Determinants of End-Systolic Volume (ESV)

• Contractility (inotropic state)
• Positive inotropes (↑ contractility → ↓ ESV → ↑ SV):
• Sympathetic stimulation (NE, epinephrine).
• Thyroxine, glucagon, digitalis.
• Negative inotropes (↓ contractility → ↑ ESV → ↓ SV):
• β-blockers (atenolol, propranolol).
• Ca²⁺-channel blockers (verapamil, diltiazem).
• Parasympathetic influence (mainly atria).
• Afterload (arterial resistance the ventricle must overcome)
• ↑ Afterload when
• Vasoconstriction, hypertension, aortic stenosis.
• Consequence: ventricles cannot eject as much blood → ↑ ESV → ↓ SV.
• ↓ Afterload (e.g., vasodilation) has opposite effect.

Integrated Control of Cardiac Output (CO)

• Master equation: $CO = HR \times SV$
• HR influencers
• ANS balance (sympathetic ↑, parasympathetic ↓).
• Body temperature (fever ↑, hypothermia ↓).
• Circulating hormones (epinephrine, thyroxine ↑).
• Physical conditioning (athletes often exhibit resting bradycardia but maintain high maximal CO).
• SV influencers
• EDV factors: venous return, filling time, preload.
• ESV factors: contractility, afterload.
• Exercise cascade example

1. Skeletal-muscle contractions ↑ VR → ↑ EDV → ↑ preload → ↑ SV.

2. Sympathetic discharge ↑ HR & contractility → ↓ ESV + ↑ HR.

3. Combined effect: large rise in CO to match metabolic needs.
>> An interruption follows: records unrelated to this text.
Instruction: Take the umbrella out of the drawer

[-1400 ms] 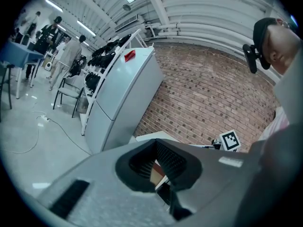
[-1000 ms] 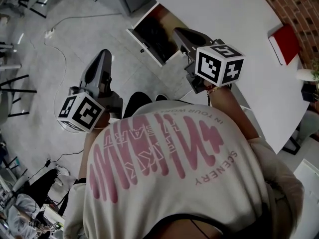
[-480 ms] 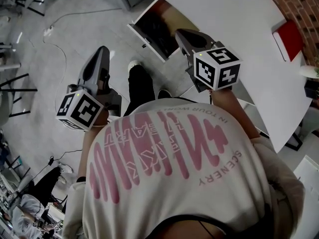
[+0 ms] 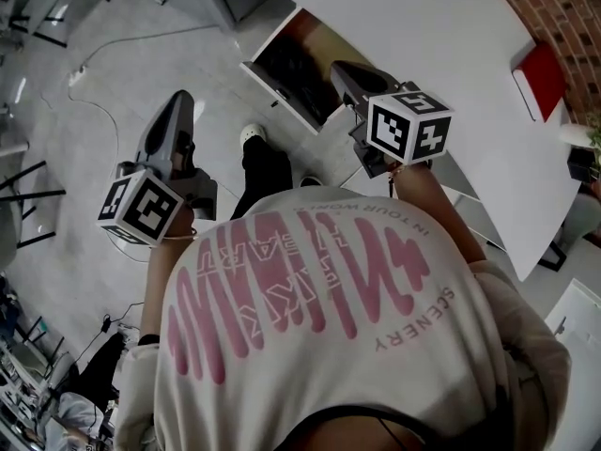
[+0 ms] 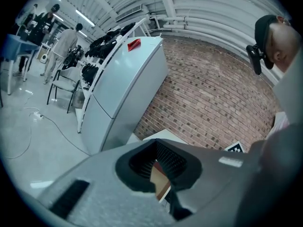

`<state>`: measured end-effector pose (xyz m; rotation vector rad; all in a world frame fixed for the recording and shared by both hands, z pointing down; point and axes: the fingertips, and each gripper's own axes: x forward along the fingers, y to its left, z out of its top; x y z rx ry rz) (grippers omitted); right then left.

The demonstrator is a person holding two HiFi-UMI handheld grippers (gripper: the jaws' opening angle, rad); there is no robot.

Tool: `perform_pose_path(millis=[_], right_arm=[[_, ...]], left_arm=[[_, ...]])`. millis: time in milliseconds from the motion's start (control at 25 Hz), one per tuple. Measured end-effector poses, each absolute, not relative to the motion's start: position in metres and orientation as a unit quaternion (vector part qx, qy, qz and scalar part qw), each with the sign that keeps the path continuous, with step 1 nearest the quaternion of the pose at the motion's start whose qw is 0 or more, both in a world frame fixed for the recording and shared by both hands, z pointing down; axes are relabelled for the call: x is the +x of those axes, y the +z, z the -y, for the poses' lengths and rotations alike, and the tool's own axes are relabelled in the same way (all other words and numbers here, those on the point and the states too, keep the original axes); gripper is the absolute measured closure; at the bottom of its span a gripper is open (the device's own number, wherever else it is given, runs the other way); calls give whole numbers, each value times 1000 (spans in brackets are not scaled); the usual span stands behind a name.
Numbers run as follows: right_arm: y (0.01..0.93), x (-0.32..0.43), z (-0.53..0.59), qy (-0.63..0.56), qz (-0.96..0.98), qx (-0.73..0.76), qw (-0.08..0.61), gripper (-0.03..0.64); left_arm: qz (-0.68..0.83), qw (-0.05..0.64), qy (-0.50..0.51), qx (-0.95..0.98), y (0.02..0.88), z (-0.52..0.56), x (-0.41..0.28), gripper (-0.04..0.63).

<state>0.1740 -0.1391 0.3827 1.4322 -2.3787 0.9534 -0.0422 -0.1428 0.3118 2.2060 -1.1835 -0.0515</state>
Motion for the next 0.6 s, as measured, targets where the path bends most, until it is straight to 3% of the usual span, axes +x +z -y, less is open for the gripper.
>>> perform_pose_path(millis=[280,600], right_arm=[[419,157,179,355,787,490,120,604],[474,145,207,369,770,493,167,557]], left_arm=[[421,329,-3,845,325,196,-48,592],[396,373,30,839,367,236,-47,592]])
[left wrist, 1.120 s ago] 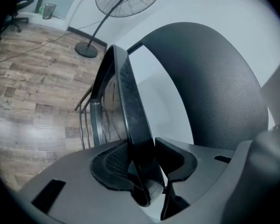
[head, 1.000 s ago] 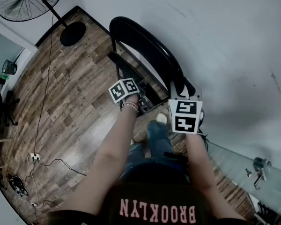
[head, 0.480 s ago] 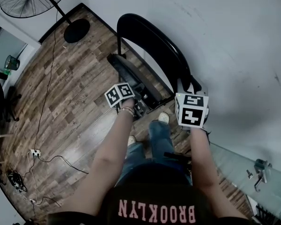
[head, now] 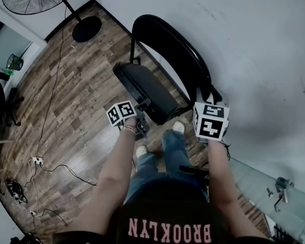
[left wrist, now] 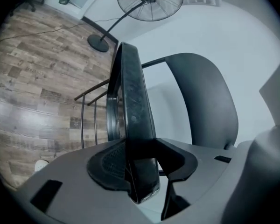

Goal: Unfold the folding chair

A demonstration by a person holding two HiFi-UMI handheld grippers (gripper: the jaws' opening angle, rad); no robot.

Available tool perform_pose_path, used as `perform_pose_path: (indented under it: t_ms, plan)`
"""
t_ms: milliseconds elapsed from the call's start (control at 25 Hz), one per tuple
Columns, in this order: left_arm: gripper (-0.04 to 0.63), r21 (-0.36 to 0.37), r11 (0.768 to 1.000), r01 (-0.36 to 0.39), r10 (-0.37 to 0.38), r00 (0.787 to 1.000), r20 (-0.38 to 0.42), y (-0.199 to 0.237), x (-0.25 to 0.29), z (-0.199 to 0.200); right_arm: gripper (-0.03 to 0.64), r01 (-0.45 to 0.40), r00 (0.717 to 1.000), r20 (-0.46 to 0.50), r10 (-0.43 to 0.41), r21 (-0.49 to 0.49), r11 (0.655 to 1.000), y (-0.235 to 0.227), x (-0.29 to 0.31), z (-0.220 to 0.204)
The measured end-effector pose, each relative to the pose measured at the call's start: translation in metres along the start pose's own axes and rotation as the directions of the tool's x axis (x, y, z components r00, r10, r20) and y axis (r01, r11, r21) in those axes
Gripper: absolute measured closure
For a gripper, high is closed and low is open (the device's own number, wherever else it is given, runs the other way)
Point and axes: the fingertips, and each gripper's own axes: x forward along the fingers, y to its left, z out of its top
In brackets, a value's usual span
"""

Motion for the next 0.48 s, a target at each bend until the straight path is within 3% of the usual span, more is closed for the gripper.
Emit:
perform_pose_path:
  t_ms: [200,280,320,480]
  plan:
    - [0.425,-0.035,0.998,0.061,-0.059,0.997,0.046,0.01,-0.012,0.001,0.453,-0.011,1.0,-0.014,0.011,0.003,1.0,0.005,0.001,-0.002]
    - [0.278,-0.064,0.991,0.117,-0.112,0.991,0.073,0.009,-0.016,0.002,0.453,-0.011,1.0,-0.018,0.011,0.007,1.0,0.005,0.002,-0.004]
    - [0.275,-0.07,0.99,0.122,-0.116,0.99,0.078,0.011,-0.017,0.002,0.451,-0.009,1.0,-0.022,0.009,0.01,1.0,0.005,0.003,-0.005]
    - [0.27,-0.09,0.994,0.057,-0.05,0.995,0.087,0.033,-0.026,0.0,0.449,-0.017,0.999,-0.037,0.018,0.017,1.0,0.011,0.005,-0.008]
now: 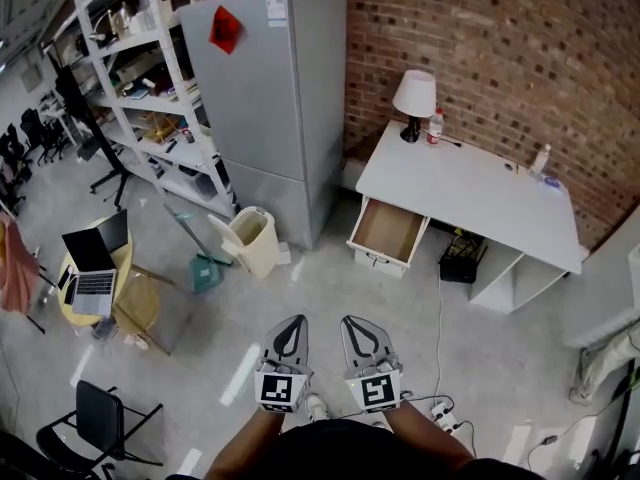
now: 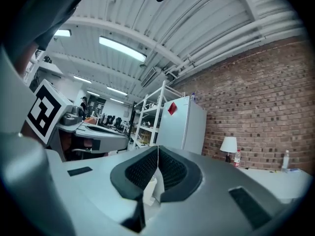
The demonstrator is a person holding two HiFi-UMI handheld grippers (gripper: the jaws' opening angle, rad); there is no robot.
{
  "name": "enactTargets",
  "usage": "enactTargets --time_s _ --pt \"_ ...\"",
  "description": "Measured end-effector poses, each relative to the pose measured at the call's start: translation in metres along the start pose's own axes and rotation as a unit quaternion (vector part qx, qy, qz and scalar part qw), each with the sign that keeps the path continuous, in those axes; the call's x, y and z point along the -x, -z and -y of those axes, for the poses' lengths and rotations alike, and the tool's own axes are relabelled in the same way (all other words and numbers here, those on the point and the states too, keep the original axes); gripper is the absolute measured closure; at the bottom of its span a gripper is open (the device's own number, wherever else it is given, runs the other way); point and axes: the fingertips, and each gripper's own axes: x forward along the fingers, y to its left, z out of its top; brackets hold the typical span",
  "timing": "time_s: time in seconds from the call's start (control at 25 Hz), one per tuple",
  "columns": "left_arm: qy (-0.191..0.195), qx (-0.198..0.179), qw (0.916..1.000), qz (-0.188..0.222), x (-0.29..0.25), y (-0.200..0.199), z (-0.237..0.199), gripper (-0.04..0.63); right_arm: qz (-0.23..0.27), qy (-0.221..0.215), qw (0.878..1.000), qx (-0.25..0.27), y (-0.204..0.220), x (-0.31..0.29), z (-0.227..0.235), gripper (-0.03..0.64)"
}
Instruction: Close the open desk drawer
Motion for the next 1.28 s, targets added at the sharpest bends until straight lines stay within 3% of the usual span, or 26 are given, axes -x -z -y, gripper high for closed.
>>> enactTargets --time_s 0.24,0.48,0.84,1.12,1.28 --pt "0.024 -0.006 0.9996 0.016 -0.018 -0.006 -0.024 0.588 -0.019 0.04 0.999 -0.009 0.007 -0.024 0.008 0.589" --pt "0.042 -0.005 0.999 0.012 -0.028 -0.005 -0.027 0.588 -0.026 0.083 0.995 -0.058 0.002 -0.032 0.031 0.589" --pt "0.046 -0.002 0.9989 0.007 -0.063 0.0 -0.017 0.588 -0.037 0.085 0.992 -0.088 0.017 -0.042 0.061 0.589" --pt "0.041 -0.006 0.999 -0.02 -0.109 0.015 -0.003 0.588 -0.048 0.08 0.992 -0.09 0.042 -0.054 0.108 0.589" --pt "0.05 0.011 0.9981 -0.034 -0.141 0.019 0.007 0.588 -0.039 0.097 0.991 -0.082 0.048 -0.06 0.142 0.589"
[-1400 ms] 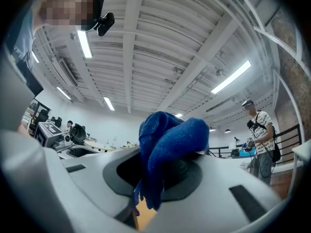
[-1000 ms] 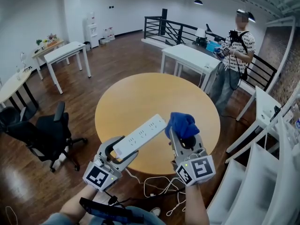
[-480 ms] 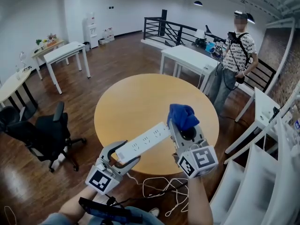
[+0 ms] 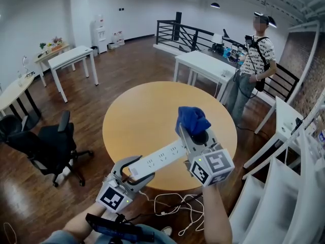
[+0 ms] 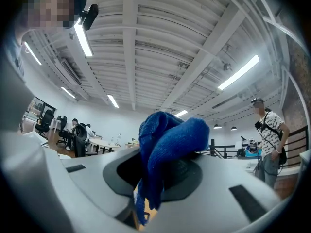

Pathophysiological Note: Heart Failure

• Occurs when CO cannot meet peripheral tissue demands.
• May stem from chronotropic or inotropic defects (HR or SV problems) or excessive afterload.
• Compensatory mechanisms (SNS activation, fluid retention) may initially sustain CO but often exacerbate workload & remodeling.

Key Numerical & Conceptual Recap

• SA node intrinsic rate: 80–100 bpm (modulated down by vagal tone at rest).
• Bradycardia < 60 bpm; tachycardia > 100 bpm.
• Typical adult EDV ≈ 120 mL; ESV ≈ 50 mL; SV ≈ 70 mL; resting CO ≈ 5 L / min.
• Fundamental equations
• $CO = HR \times SV$
• $SV = EDV - ESV$
• Effects summary
• ↑ Sympathetic: ↑ HR, ↑ contractility → ↑ CO.
• ↑ Parasympathetic: ↓ HR (minor ↓ contractility) → ↓ CO.
• ↑ Preload or ↓ Afterload: ↑ SV & CO.
• ↓ Blood volume or ↑ Afterload: ↓ SV & CO.